Nurse Julia explaining the medication to her patient © Light for the World
Júlia Vasco is a nurse in the outskirts of Beira. She is worried she might spread COVID-19 to her four children.
  • Disability Rights
  • Humanitarian Action

Too little medical care, a lack of information and few opportunities to wash hands are the biggest challenges many African countries face during the current COVID 19 (Coronavirus) crisis.

People with disabilities are particularly affected

Light for the World is deeply concerned about the impact on the poorest and most vulnerable people – the women, men and children with disabilities in our project countries. The elderly, with preconditions and/or weak immune systems, are also highly at risk. One must also consider those who are weakened by malnutrition and disabilities. The course of the disease caused by a Coronavirus infection is more severe in this specific population and the mortality rate is also respectively higher. Frequent hand washing with soap and water is one of the most important methods to ensure that infectious diseases, such as the Coronavirus, does not spread. However, according to WaterAid UK, every sixth healthcare facility worldwide does not have enough soap and water for doctors, nurses and patients to wash their hands. The poorest of the poor have no access to clean water. 

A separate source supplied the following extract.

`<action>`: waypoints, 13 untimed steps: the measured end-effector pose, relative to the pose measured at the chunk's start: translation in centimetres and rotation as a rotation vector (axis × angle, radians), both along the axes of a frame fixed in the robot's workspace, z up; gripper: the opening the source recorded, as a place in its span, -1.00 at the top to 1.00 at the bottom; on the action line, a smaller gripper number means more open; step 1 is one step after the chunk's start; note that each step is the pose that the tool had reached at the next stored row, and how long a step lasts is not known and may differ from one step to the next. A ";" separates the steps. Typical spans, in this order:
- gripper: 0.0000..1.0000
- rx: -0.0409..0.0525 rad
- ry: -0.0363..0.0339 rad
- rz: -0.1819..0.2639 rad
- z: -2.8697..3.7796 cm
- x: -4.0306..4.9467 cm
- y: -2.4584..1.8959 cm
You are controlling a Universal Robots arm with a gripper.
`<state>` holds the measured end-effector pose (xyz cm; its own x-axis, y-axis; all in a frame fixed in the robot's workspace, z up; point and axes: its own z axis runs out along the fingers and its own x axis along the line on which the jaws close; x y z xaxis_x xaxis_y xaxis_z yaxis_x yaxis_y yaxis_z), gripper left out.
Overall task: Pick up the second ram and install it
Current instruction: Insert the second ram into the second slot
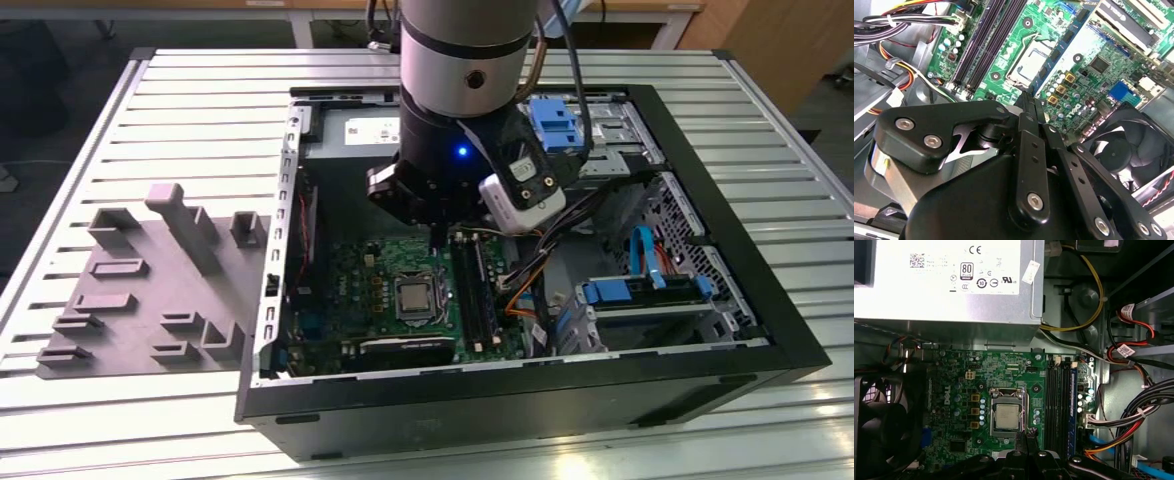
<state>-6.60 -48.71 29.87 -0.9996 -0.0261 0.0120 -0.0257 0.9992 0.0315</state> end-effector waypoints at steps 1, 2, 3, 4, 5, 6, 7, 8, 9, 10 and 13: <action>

Lack of information and medical care

We know that people in low-income countries, in particular people with disabilities, obtain too little information about catastrophes and pandemics. This was proven last year when cyclone Idai ripped through Mozambique. 

In general, access to medical care is severely restricted in many African countries. Currently, there are also hardly any tests available which can confirm a Coronavirus infection. Spreading information for people with disabilities is important and it must also be made accessible in corresponding formats for the blind or deaf.  Measures taken by health systems must be inclusive and take into account the communicative, physical and cultural barriers which people with disabilities face. 

Light for the World has been working for a long time with infectious diseases

Light for the World has had many years of experience in the fight against neglected tropical diseases as well as other diseases in Africa. The principles behind the strategies that combat these diseases closely resemble the guidelines put into place to fight the Coronavirus: frequent hand washing; avoiding direct contact with people who have been infected; frequently washing of clothes; comprehensive and accessible information for the population.